The 1930s and 1940s were dark years for German Jesuits. The Nazis saw them as enemies of the Reich. They closed down the Innsbruck theologate where Karl was teaching, and banished him from Tyrol. Under the cloud of a double persecution, by the state and by the Vatican, he moved to pastoral work in Vienna, and developed a Christian response to what he called the “collective madness” of Nazism. Ever since his noviciate the Spiritual Exercises had been central to his life. Now the meditation on the Two Standards gave him the fortitude to keep working through two decades of darkness.
He lived under that cloud until a momentous phone-call from Cardinal Konig, archbishop of Vienna, in the early 1960s, inviting Karl to be his personal theologian at the Second Vatican Council. The Inquisitors at the CDF made one last lunge at him. They required him to submit all his future writings to the Vatican’s Holy Office for censorship before publication. Bishops and academics, outraged at this insult to Karl’s orthodoxy, protested to Pope John XXIII, who intervened personally to defend Rahner, and later nominated him to the influential theological commission of Vatican II. At last he was able to dust off the books under his bed, and in that post-Conciliar Spring became more productive than ever before.
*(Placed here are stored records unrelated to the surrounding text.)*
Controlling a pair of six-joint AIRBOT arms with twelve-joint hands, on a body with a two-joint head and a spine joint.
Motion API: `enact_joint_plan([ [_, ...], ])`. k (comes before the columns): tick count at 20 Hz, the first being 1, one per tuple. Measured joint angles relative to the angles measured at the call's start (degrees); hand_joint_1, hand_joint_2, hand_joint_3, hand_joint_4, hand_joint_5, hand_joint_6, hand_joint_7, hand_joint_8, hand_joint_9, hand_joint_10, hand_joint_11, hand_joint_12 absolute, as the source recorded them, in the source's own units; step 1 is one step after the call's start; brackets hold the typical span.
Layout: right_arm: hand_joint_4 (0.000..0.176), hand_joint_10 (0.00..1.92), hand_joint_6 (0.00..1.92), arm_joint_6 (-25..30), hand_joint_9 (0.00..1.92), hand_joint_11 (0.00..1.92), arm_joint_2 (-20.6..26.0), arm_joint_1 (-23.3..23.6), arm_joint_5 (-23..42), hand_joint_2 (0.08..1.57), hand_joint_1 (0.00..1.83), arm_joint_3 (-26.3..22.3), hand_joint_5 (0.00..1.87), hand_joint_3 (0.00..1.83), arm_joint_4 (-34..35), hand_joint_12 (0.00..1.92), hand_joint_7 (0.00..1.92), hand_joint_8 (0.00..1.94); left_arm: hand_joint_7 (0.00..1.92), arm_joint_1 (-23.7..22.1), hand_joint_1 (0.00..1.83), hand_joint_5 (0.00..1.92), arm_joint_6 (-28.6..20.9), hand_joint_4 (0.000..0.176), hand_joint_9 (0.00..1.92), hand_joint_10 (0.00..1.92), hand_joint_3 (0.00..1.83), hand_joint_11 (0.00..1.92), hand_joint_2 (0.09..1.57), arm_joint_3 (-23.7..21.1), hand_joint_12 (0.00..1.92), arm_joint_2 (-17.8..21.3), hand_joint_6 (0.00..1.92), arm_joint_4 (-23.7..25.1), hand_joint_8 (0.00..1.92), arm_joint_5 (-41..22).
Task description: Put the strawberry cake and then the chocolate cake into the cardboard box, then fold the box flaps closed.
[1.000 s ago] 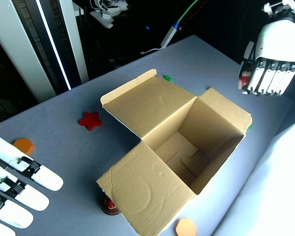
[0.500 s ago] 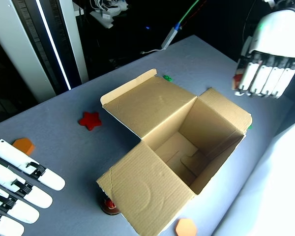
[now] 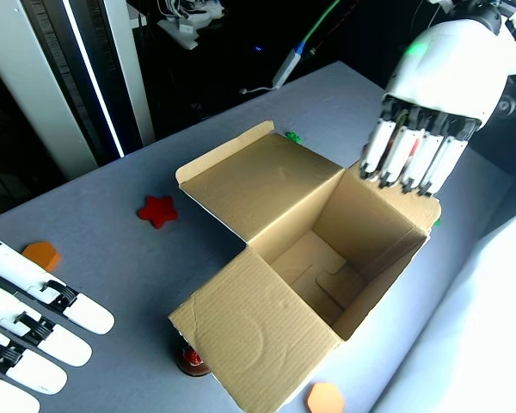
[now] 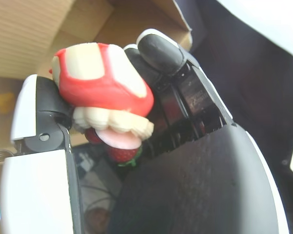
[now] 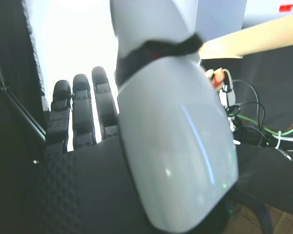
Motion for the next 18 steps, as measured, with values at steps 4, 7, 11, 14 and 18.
enact_joint_plan([
  [4,0.021,0.0,0.0,-0.2,0.06,0.0,-0.1,0.0,0.0,1.04,1.14,0.0,0.02,0.01,0.0,0.3,0.08,0.0,0.75,2.2,1.14,0.7,0.5,0.03,0.75,1.43,0.0,0.73,1.26,1.8,1.57,-2.9,1.47,0.3,1.39,0.5],
  [7,0.013,0.01,0.0,-0.3,0.03,0.0,-0.2,0.1,0.0,1.03,1.16,0.0,0.03,0.0,0.0,0.14,0.06,0.0,0.69,4.3,1.3,0.68,0.9,0.0,0.76,1.46,0.0,0.69,1.24,4.9,1.58,-5.7,1.45,0.9,1.42,0.5],
  [11,0.0,0.01,0.0,-0.4,0.05,0.0,-0.2,0.1,0.0,1.01,1.2,0.0,0.05,0.0,0.0,0.12,0.06,0.0,0.72,4.9,1.13,0.66,1.8,0.011,0.74,1.39,0.0,0.72,1.27,7.9,1.56,-8.9,1.43,0.3,1.49,1.6],
  [14,0.003,0.01,0.01,-0.6,0.06,0.0,-0.5,0.1,0.0,1.0,1.18,0.0,0.04,0.0,0.0,0.27,0.06,0.0,0.73,4.9,1.13,0.67,1.9,0.002,0.74,1.42,0.0,0.71,1.27,8.5,1.62,-10.2,1.4,0.1,1.5,1.7],
  [18,0.003,0.01,0.01,-0.7,0.05,0.0,-0.6,0.1,0.0,1.01,1.15,0.0,0.03,0.0,0.0,0.11,0.07,0.0,0.73,5.0,1.13,0.67,2.1,0.0,0.72,1.45,0.0,0.7,1.27,8.6,1.6,-10.4,1.4,0.2,1.51,2.1],
])
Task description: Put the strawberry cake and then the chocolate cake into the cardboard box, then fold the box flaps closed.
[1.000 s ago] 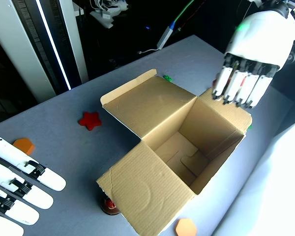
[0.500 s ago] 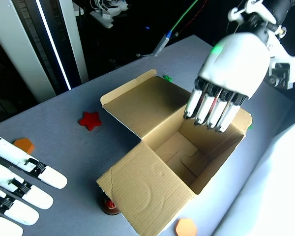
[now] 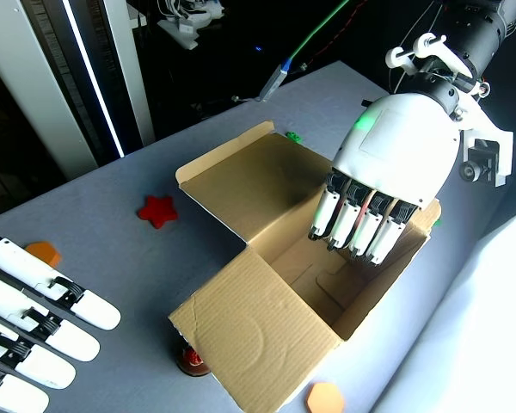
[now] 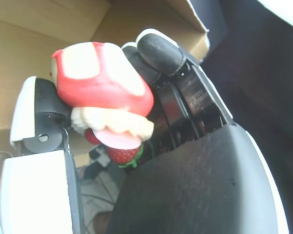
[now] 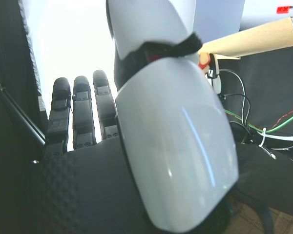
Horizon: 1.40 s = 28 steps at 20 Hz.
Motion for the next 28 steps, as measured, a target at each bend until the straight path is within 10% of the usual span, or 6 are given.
enact_joint_plan([
  [4,0.013,0.0,0.01,0.0,0.05,0.0,-0.1,0.0,-0.1,1.03,1.13,0.0,0.03,0.01,0.0,0.23,0.06,0.0,0.73,0.2,1.13,0.63,0.0,0.0,0.65,1.18,0.0,0.6,1.28,0.0,1.44,0.0,1.41,0.3,1.48,0.2],
  [6,0.017,0.0,0.01,-0.1,0.04,0.0,-0.1,0.0,-0.1,1.04,1.16,0.0,0.03,0.01,0.0,0.23,0.05,0.0,0.64,0.3,1.13,0.54,0.0,0.0,0.65,0.62,0.0,0.47,1.17,0.0,1.18,0.0,0.49,0.3,0.39,0.2],
  [8,0.031,0.0,0.01,-0.1,0.05,0.0,-0.1,0.0,-0.1,1.06,1.1,0.0,0.05,0.01,-0.1,0.38,0.07,0.0,0.59,0.5,1.04,0.6,0.1,0.0,0.67,0.14,0.0,0.31,1.09,0.0,1.04,0.0,0.06,0.3,0.01,0.3],
  [16,0.028,0.0,0.01,-0.3,0.03,0.0,-0.9,-0.1,0.7,1.07,1.11,0.0,0.03,0.0,3.4,0.31,0.04,0.0,0.2,-0.1,0.86,0.2,0.3,0.048,0.25,0.0,0.0,0.0,0.97,0.4,0.85,0.0,0.0,0.4,0.0,0.2],
  [22,0.025,0.01,0.01,-0.5,0.09,0.0,-2.8,-2.3,2.4,1.06,1.12,0.7,0.04,0.0,4.0,0.41,0.06,0.0,0.23,-1.6,0.74,0.16,0.5,0.04,0.27,0.01,0.0,0.0,0.96,1.2,0.84,0.0,0.0,1.0,0.01,0.3],
  [28,0.031,0.0,0.0,-2.4,0.06,0.0,-7.5,-5.1,4.3,1.1,1.01,4.2,0.05,0.01,12.8,0.3,0.06,0.0,0.22,-5.1,0.03,0.18,0.5,0.011,0.2,0.0,0.01,0.0,1.24,3.7,0.69,2.3,0.0,1.7,0.0,-0.8],
])
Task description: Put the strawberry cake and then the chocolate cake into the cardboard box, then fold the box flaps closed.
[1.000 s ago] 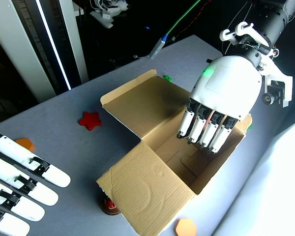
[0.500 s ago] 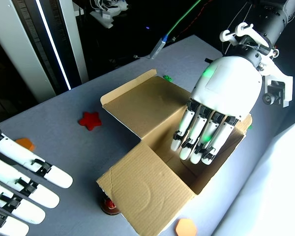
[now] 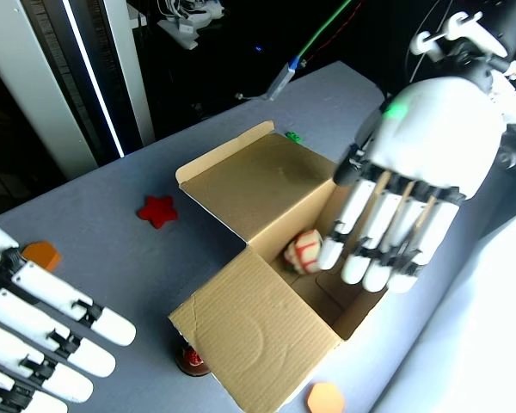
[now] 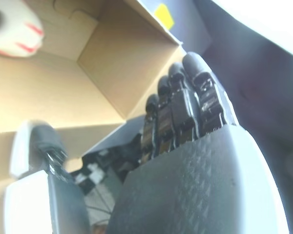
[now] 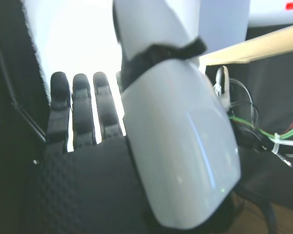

He wrote in long, convoluted sentences, sometimes the length of a paragraph, to guard against being quoted out of context. When, in 1956, I translated Cor Salvatoris (it remains the definitive book on devotion to the Sacred Heart), I found Karl’s chapter the most rewarding but also the most laborious to render into English. As the cloud lifted and he felt less threatened, his prose grew simpler. He was driven by a pastoral concern for people and their spiritual lives, and believed the task of theology was to serve preaching, to reach people where they are. He developed a theology of everyday things, like sleeping, laughter and leisure. Because he trusted both his God-given intelligence and the sources of Revelation, he would not shy from such controversial topics as the courage needed to remain in a sinful church, or the ordination of women.
One spring I listened to him preaching in the hospital church in Innsbruck. After the Gospel he walked down to the altar rails to speak. There was no microphone – the church was small – but as he opened his mouth an elderly lady approached the altar rails and held up her ear-trumpet like a microphone in front of Karl’s face. Karl was unfazed, and expounded the Gospel into the trumpet and beyond it, calmly and lucidly for ten minutes before resuming Mass. I saw the same unforced humility when he visited Ireland in the 1960s, and asked to be shown the school where I was working. He was obviously at his ease with teachers and with even the youngest boys, and at the same time full of curiosity: a happy man. What a blessing to have had such a giant in our Company!